YOUR ASSIGNMENT — Would you reproduce, word for word, only the lines running from the top of the data through the line containing "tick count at", and none of the pictures?

INPUT DATA —
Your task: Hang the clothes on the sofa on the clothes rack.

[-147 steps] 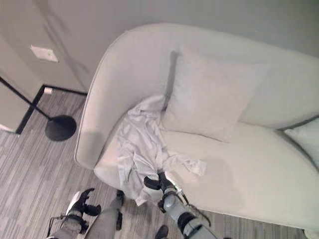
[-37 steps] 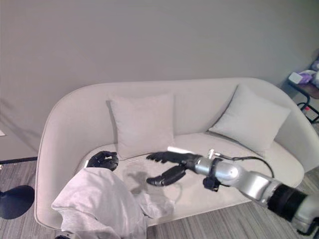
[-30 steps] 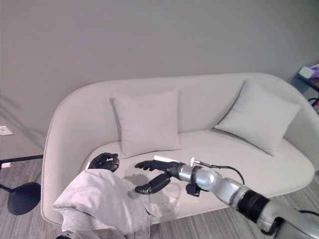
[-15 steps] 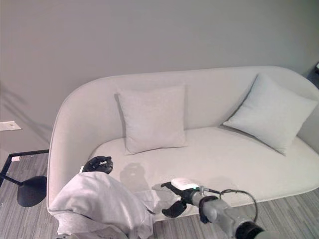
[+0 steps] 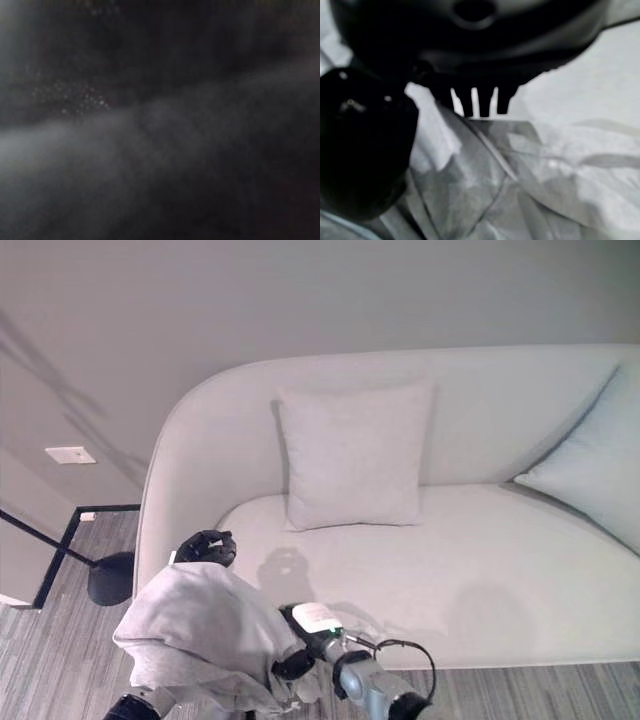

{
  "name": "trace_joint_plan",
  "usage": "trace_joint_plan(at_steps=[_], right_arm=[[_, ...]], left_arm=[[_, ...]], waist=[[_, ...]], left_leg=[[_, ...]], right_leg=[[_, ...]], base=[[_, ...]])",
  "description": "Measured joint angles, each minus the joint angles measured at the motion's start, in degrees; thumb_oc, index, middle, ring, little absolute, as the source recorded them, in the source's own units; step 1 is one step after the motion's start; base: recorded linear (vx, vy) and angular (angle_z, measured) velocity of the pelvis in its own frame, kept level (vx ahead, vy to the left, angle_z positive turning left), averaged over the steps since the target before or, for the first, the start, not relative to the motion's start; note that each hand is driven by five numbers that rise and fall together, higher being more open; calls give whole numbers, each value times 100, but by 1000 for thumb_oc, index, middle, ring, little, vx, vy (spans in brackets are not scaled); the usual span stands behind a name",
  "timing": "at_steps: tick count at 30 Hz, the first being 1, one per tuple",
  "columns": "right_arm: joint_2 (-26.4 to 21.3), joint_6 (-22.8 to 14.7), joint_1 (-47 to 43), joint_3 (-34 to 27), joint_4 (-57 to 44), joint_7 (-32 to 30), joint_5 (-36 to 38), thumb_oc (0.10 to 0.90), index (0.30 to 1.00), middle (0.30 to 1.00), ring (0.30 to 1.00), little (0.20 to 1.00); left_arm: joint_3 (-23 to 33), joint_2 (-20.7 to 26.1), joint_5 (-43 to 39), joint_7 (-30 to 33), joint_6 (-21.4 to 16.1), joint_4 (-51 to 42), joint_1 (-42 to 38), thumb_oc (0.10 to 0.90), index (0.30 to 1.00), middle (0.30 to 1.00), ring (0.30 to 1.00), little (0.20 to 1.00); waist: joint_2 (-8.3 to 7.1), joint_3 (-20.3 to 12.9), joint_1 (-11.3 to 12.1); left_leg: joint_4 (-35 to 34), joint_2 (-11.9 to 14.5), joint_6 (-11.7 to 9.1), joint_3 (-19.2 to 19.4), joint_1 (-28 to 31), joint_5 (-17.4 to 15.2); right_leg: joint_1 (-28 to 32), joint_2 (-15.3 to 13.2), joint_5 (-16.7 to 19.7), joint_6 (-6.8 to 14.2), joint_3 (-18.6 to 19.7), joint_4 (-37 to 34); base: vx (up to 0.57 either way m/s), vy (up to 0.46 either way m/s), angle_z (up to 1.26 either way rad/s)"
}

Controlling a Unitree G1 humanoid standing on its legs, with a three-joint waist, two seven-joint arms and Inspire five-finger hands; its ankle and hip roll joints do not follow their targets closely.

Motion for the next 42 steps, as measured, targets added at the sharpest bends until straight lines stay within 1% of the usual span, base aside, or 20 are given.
trace_joint_plan(at_steps=[2,5,10,11,12,17,21,23,24,25,28,31,32,34,36,37,38,39,40,42], right_arm=[[17,20,-7,-16,10,-5,9,800,900,900,900,900],[179,31,-13,-15,154,-13,53,800,900,900,900,900],[363,73,-17,53,463,44,273,800,900,900,900,900],[460,105,-25,119,475,133,374,499,448,448,448,448],[515,102,-27,142,478,177,442,400,300,300,300,300],[980,92,-13,120,770,442,987,400,300,300,300,300],[974,89,-15,89,779,511,1155,400,300,300,300,300],[938,50,81,-339,867,491,1245,400,300,300,300,300],[891,103,134,-489,872,431,1322,400,300,300,300,300],[792,98,207,-793,871,373,1430,400,300,300,300,300],[601,110,231,-1129,825,239,1533,400,300,300,300,300],[245,122,375,-1800,594,111,1703,400,300,300,300,300],[-48,190,486,-2140,278,0,1820,400,300,300,300,300],[-543,231,851,-2547,-706,-67,1843,400,300,300,300,300],[-806,299,930,-2793,-1005,-247,1856,400,300,300,300,300],[-884,342,1009,-2875,-1185,-242,1854,400,300,300,300,300],[-1112,360,1184,-3030,-1587,-245,1841,400,300,300,300,300],[-1518,436,1489,-3394,-2355,-263,1564,400,300,300,300,300],[-1567,411,1534,-3566,-2553,-378,1413,400,300,300,300,300],[-1647,446,1443,-3835,-2601,-551,1242,400,300,300,300,300]], left_arm=[[-27,12,0,76,0,-1,-93,400,300,300,300,300],[-49,6,1,109,-1,-20,-157,400,300,300,300,300],[-141,-2,6,130,-18,-201,-219,400,300,300,300,300],[-155,3,5,217,-19,-226,-285,400,300,300,300,300],[-166,-3,6,220,-20,-238,-338,400,300,300,300,300],[-231,6,49,233,-21,-425,-475,400,300,300,300,300],[-246,16,86,292,-21,-425,-609,400,300,300,300,300],[-200,53,169,367,-21,-426,-602,400,300,300,300,300],[-161,62,171,394,-21,-425,-597,400,300,300,300,300],[-59,87,174,430,-21,-425,-563,400,300,300,300,300],[134,120,173,479,-20,-424,-507,400,300,300,300,300],[270,126,223,477,-17,-426,-483,400,300,300,300,300],[376,146,239,465,-7,-435,-417,400,300,300,300,300],[581,182,277,452,4,-500,-220,400,300,300,300,300],[692,256,277,453,27,-505,-98,400,300,300,300,300],[701,259,278,431,33,-512,-83,400,300,300,300,300],[731,258,278,418,56,-568,-29,400,300,300,300,300],[856,252,278,321,114,-659,100,400,300,300,300,300],[916,258,277,323,126,-665,167,400,300,300,300,300],[924,313,276,281,156,-648,205,400,300,300,300,300]], waist=[[-18,11,5],[-36,28,43],[-14,75,63],[-13,123,85],[-10,134,99],[-9,137,114],[-17,142,99],[-29,149,71],[-39,156,59],[-58,167,17],[-101,184,-53],[-179,179,-89],[-221,169,-155],[-283,156,-218],[-410,86,-355],[-431,75,-363],[-462,72,-367],[-514,56,-367],[-557,29,-375],[-668,-63,-488]], left_leg=[[1,-29,5,-27,-28,2],[1,-37,5,-42,-56,2],[1,-42,2,-107,-176,13],[1,-55,7,-110,-186,17],[1,-56,7,-117,-210,17],[1,-123,21,-114,-285,9],[2,-158,39,-109,-284,-4],[2,-165,56,-95,-255,-16],[2,-170,61,-83,-230,-20],[1,-168,77,-53,-178,-31],[0,-174,90,-35,-100,-40],[-1,-144,95,-32,-56,-45],[0,-137,96,-16,-30,-50],[0,-145,119,44,22,-57],[0,-121,120,73,62,-63],[0,-119,119,71,65,-63],[-1,-119,123,74,86,-66],[-1,-115,133,143,125,-81],[-1,-120,139,206,167,-85],[-2,-104,142,226,227,-100]], right_leg=[[-3,-16,-11,15,-33,-5],[-19,-11,-15,18,-82,-5],[-103,3,-23,15,-138,-8],[-110,-6,-23,15,-148,-7],[-129,-4,-23,15,-152,-8],[-194,-72,-28,24,-162,-4],[-207,-119,-32,31,-163,38],[-208,-141,-48,54,-156,82],[-201,-155,-54,63,-149,92],[-167,-180,-56,66,-134,96],[-99,-197,-58,71,-126,97],[-63,-182,-60,73,-113,107],[-56,-184,-59,73,-68,120],[-43,-207,-57,77,2,123],[-26,-200,-57,77,21,130],[-19,-198,-58,78,21,130],[-2,-200,-58,78,24,130],[-1,-220,-57,78,73,134],[-10,-233,-57,78,157,147],[21,-234,-58,80,177,160]], base=[[-7,24,9],[-24,55,5],[-14,34,7],[-10,79,2],[0,44,2],[1,37,1],[8,30,1],[39,27,-3],[48,1,-7],[33,-8,-7],[45,-16,-3],[25,-22,-2],[43,-40,-6],[25,-22,-15],[56,-28,-10],[47,-22,-1],[33,-15,-9],[6,-7,-23],[22,-14,-31],[32,-25,-15]])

EXERCISE ANSWER —
Your task: Hang the clothes on the sofa on the clothes rack.

[-147 steps] 
[-37 steps] 
[-30 steps] 
[-15 steps] 
[+0 steps] 

{
  "name": "trace_joint_plan",
  "usage": "trace_joint_plan(at_steps=[_], right_arm=[[_, ...]], left_arm=[[_, ...]], waist=[[_, ...]], left_leg=[[_, ...]], right_leg=[[_, ...]], base=[[_, ...]])",
  "description": "Measured joint angles, each minus the joint angles measured at the motion's start, in degrees; thumb_oc, index, middle, ring, little absolute, as the source recorded them, in the source's own units; step 1 is one step after the motion's start; base: recorded linear (vx, vy) and angular (angle_z, measured) velocity of the pelvis in its own frame, kept level (vx ahead, vy to the left, angle_z positive turning left), averaged over the steps since the target before or, for the first, the start, not relative to the motion's start; note that each hand is driven by five numbers that rise and fall together, higher being more open; calls give whole numbers, each value times 100, but by 1000 for thumb_oc, index, middle, ring, little, vx, vy (spans in brackets are not scaled); the usual span stands behind a name",
  "timing": "at_steps: tick count at 30 Hz, the first being 1, one per tuple",

The exercise contains nothing more.